Он взял кольцо и поднёс его поближе к свету.

— В первый раз вижу, чтобы на стекляшке делали огранку «эмеральд». И играет отлично. Нет, Валерия Геннадьевна, не стекляшка это, а бриллиант. А лгать нехорошо. Зачем же вы так?

— Мне надоело всё это, — с вызовом заявила Лера, — вот и соврала, чтобы побыстрее закончить. Подумаешь! Можете написать в своём дурацком протоколе, что украденное имущество оценивается в сто рублей, и отпустите меня. Я ни на что не претендую.

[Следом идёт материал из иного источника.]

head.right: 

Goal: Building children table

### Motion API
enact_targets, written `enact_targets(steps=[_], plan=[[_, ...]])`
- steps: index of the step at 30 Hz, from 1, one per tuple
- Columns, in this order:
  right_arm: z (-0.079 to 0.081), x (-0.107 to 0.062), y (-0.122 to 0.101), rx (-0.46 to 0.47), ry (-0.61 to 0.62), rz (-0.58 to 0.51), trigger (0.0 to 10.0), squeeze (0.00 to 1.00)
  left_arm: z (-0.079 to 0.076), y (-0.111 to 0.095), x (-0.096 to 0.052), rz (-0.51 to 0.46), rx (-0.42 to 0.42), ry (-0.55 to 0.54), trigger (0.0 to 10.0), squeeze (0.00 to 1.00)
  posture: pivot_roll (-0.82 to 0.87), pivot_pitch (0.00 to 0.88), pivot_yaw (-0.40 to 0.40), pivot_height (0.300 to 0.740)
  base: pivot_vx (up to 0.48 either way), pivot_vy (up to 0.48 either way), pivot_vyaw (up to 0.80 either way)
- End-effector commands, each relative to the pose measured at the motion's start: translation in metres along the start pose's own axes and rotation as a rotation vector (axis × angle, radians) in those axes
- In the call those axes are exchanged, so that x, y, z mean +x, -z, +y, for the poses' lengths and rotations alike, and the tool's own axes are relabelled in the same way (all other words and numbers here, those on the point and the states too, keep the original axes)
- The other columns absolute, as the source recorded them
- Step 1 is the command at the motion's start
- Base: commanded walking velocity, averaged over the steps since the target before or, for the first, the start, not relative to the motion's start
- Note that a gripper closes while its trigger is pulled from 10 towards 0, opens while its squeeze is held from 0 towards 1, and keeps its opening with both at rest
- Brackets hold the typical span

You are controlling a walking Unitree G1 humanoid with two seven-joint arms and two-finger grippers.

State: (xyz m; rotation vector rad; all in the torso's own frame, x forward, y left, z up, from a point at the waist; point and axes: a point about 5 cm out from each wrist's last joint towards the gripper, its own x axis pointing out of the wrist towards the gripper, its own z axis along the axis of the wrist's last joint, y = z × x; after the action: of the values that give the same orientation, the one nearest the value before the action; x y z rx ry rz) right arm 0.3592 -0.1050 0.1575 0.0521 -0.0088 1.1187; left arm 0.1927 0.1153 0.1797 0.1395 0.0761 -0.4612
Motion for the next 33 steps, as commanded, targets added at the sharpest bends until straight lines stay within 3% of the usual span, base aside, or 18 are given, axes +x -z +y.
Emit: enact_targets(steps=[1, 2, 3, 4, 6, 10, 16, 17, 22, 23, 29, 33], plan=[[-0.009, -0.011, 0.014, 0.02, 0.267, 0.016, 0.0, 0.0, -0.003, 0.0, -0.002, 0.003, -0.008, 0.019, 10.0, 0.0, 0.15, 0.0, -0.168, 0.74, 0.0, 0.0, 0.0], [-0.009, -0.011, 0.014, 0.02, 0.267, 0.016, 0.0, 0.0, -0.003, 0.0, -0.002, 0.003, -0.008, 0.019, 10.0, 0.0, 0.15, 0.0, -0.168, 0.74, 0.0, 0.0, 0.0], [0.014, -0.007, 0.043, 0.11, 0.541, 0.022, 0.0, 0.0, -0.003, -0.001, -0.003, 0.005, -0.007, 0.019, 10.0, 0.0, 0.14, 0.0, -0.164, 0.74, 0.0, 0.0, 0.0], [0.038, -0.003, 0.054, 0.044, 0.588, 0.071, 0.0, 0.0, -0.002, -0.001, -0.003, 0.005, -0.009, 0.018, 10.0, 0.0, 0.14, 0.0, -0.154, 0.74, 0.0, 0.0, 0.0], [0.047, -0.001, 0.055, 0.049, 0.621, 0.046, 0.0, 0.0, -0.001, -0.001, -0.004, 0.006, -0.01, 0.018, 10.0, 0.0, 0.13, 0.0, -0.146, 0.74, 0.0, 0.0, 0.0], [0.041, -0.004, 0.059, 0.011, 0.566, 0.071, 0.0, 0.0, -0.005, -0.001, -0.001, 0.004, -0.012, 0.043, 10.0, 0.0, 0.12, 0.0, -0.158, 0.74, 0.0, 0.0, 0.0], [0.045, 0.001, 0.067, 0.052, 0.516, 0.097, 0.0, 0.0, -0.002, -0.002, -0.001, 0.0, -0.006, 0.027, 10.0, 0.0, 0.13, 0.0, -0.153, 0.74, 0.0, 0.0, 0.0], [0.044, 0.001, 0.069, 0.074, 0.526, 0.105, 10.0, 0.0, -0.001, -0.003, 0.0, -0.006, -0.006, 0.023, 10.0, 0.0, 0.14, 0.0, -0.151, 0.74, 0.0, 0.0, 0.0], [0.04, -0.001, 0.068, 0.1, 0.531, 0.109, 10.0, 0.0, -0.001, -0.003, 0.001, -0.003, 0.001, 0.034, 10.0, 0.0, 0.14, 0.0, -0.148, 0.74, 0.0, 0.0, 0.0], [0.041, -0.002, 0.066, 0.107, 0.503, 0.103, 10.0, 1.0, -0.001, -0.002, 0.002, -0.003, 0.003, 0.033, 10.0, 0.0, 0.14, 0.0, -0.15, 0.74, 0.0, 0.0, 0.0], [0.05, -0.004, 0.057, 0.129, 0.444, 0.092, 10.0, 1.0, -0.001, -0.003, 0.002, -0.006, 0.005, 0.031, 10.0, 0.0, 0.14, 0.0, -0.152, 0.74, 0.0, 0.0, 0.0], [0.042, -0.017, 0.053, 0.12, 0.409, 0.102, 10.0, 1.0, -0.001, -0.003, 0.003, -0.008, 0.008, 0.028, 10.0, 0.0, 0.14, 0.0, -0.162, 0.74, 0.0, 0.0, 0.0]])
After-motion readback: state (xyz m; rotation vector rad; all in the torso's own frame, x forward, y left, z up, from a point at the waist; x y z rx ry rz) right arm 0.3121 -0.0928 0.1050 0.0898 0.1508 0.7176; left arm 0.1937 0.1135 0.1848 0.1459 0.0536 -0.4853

— Мне это нравится, — внезапно подал голос третий сотрудник, который пока в разговоре не участвовал, — мадам ни на что не претендует. А на что вы, уважаемая, вообще можете в этой ситуации претендовать? Не надо делать нам одолжения, мы, между прочим, поймали вора, который вас обокрал, а могли бы и не поймать. Вам хочется побыстрее отсюда уйти, у вас дела, вы торопитесь, а представьте себе на минутку, что вор ушёл с вашей сумочкой, и вам пришлось бы просиживать часами и сутками под дверьми разных кабинетов, восстанавливая свои украденные документы. Вы знаете, какие очереди в паспортный стол? А со сберкнижками вы вообще намучаетесь не один месяц, банк — это не милиция.

— Тише, Витя,— успокаивающе сказал Владимир, — тормози, не наезжай на девушку. Прояви снисходительность, она действительно перенервничала. А вам, Валерия Геннадьевна, я вот что скажу. Мы, конечно, можем написать в протоколе всё, что угодно, в том числе и то, что похищенное у вас имущество не стоит ломаного гроша, а в кошельке было две копейки. И поскольку то, что у вас взяли, никакой цены не имеет, вора можно отпустить за малозначительностью содеянного. Ну вот как будто бы он коробок спичек спёр. И завтра этот милый человек снова выйдет на промысел. Вы, я смотрю, не очень-то испугались потери, видно, деньги в сумочке у вас не последние и без куска хлеба вы не останетесь. А что, если следующей жертвой окажется пенсионерка, у которой после кражи не останется ни рубля? Вам её не жалко? Вы, конечно, можете мне возразить, что этот вор — не единственный во всей Москве, их по городу десятки тысяч бегает, и будете правы. Пенсионерку и без него есть кому обокрасть. Но если мы все будем так относиться к преступникам, то на улицу выйти будет невозможно. В самом деле, какой смысл вообще ловить преступников, если всех всё равно не переловишь, верно? Пусть себе грабят, насилуют, убивают. Вас не смущает такая логика?